Task details
Copy each line from the entries that the word "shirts" appears in.
☆ ☆ ☆ ☆ ☆ ☆ ☆
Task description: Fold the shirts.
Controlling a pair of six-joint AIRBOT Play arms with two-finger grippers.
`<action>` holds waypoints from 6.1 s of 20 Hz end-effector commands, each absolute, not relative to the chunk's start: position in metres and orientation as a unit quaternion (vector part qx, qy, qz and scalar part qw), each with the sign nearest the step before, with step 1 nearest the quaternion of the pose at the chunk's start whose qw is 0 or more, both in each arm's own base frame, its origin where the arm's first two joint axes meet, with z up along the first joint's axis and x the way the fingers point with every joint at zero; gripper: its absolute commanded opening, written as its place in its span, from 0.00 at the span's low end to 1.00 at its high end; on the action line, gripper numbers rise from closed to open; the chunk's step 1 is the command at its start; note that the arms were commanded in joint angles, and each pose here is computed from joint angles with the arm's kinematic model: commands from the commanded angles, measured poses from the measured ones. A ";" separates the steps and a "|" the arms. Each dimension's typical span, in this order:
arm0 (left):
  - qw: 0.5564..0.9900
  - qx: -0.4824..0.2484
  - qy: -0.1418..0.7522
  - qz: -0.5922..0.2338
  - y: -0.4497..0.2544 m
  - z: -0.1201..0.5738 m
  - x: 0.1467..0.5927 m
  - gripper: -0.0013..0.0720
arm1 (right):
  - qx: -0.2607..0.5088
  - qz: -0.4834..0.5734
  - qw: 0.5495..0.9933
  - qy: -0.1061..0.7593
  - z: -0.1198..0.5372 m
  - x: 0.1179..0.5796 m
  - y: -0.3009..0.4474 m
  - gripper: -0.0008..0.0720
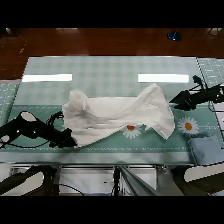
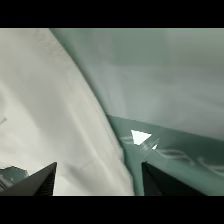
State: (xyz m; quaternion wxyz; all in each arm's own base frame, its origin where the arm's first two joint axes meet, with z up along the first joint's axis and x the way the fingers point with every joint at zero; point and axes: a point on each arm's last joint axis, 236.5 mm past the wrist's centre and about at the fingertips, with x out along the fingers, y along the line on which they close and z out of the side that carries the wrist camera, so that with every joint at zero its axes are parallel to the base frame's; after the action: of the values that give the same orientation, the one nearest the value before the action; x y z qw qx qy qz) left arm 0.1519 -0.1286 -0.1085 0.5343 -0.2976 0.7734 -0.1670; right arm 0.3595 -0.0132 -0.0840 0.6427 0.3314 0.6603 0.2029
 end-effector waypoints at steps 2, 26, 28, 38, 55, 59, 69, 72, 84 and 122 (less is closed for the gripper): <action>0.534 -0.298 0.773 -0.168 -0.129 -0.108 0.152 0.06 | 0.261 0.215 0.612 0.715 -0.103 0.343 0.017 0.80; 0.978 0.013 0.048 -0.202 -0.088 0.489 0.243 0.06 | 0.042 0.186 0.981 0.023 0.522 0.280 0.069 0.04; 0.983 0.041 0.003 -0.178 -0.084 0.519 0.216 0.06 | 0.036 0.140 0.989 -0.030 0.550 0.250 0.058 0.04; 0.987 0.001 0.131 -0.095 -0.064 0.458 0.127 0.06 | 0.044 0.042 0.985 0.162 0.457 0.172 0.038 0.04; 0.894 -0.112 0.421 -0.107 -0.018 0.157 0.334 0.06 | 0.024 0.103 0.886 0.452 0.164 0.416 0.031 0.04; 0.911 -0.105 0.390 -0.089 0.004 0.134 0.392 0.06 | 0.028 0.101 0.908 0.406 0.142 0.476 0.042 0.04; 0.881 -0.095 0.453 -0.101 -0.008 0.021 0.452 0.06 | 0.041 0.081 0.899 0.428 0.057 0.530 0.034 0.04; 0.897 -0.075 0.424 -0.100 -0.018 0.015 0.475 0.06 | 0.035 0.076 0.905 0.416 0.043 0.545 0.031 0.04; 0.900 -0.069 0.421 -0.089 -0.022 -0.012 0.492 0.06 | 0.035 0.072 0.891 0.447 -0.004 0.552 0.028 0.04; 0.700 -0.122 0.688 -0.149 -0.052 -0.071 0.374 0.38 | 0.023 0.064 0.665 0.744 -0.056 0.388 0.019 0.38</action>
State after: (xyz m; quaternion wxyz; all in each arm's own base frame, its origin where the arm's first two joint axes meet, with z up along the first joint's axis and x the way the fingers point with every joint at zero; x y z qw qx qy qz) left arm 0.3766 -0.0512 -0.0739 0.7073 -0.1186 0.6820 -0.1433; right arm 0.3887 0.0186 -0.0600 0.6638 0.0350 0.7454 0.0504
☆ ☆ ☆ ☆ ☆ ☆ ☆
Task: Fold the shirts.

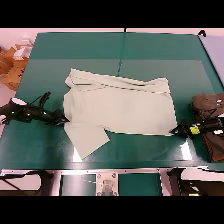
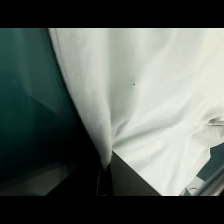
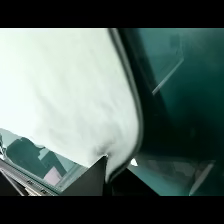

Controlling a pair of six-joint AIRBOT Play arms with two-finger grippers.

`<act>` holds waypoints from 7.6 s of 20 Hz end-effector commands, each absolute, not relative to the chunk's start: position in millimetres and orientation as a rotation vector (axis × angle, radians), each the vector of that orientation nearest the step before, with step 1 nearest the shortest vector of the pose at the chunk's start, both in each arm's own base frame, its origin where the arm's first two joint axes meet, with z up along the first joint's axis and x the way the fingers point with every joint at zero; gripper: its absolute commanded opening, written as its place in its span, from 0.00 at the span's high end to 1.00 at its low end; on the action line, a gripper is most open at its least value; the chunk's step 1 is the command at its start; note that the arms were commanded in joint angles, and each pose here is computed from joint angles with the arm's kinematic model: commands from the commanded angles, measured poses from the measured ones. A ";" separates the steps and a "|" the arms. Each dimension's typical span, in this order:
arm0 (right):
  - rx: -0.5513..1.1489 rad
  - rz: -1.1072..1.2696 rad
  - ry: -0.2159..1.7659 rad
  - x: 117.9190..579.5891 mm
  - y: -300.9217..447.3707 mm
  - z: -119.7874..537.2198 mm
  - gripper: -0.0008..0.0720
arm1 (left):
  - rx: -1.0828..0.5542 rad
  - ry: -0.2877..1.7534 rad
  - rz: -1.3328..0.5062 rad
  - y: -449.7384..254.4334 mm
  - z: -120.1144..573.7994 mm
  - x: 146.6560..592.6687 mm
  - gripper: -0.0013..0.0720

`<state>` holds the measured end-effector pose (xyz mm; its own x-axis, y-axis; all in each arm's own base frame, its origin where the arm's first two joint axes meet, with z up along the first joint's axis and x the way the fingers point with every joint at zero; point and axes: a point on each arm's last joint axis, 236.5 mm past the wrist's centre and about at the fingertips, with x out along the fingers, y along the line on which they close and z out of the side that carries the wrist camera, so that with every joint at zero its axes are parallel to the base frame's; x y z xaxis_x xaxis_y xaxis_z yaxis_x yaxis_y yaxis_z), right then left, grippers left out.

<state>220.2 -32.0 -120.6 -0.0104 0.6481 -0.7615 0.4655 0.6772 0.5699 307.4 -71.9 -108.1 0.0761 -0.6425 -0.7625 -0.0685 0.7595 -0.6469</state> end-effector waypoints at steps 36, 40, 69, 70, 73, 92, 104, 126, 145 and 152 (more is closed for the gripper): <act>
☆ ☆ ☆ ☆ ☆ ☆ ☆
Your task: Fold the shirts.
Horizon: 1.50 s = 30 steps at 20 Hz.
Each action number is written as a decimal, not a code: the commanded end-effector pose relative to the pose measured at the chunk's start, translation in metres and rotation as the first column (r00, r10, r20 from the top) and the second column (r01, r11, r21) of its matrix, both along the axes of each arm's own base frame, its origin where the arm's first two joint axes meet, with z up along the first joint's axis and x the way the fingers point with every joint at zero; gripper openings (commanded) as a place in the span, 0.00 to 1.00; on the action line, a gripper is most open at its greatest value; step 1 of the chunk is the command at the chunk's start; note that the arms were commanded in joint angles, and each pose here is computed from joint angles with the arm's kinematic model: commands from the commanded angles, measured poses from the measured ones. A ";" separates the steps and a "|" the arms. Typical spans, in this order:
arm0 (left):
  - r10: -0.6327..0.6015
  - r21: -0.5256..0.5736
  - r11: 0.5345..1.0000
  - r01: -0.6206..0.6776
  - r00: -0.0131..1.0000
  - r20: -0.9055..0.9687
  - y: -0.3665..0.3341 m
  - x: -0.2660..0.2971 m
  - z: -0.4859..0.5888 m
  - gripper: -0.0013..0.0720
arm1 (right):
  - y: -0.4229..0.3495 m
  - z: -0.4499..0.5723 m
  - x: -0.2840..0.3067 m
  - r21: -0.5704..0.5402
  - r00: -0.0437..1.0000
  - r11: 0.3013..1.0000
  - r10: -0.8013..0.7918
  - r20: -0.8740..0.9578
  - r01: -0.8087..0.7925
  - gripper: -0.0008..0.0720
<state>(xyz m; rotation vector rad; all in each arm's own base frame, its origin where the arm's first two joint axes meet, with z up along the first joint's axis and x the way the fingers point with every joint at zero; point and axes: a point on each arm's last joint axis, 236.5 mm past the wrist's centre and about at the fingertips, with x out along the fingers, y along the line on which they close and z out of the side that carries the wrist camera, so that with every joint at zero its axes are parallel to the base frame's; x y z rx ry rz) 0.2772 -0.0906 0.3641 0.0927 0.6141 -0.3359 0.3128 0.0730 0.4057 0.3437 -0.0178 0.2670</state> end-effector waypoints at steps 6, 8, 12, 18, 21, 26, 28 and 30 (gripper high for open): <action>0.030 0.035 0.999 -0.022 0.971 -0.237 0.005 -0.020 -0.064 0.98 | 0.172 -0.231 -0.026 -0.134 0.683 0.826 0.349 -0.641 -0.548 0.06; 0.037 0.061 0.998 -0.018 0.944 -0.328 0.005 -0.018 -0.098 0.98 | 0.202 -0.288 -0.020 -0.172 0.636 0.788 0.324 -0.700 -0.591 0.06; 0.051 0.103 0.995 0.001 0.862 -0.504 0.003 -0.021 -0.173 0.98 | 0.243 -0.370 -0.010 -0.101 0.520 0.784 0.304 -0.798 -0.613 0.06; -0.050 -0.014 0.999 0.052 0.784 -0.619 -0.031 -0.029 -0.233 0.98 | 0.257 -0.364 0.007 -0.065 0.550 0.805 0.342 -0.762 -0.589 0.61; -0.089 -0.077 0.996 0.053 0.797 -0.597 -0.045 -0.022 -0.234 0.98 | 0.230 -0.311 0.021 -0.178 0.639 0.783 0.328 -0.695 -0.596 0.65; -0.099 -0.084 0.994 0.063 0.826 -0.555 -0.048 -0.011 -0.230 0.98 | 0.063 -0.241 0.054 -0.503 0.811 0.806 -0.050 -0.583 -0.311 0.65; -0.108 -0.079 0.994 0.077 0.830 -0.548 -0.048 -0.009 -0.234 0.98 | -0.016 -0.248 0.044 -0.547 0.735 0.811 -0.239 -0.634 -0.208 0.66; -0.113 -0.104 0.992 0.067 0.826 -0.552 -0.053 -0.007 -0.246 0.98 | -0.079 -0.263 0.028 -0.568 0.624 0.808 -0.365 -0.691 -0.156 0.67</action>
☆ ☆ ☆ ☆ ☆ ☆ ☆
Problem solution
Task description: Fold the shirts.
Task: Fold the shirts.
Your task: Fold the shirts.

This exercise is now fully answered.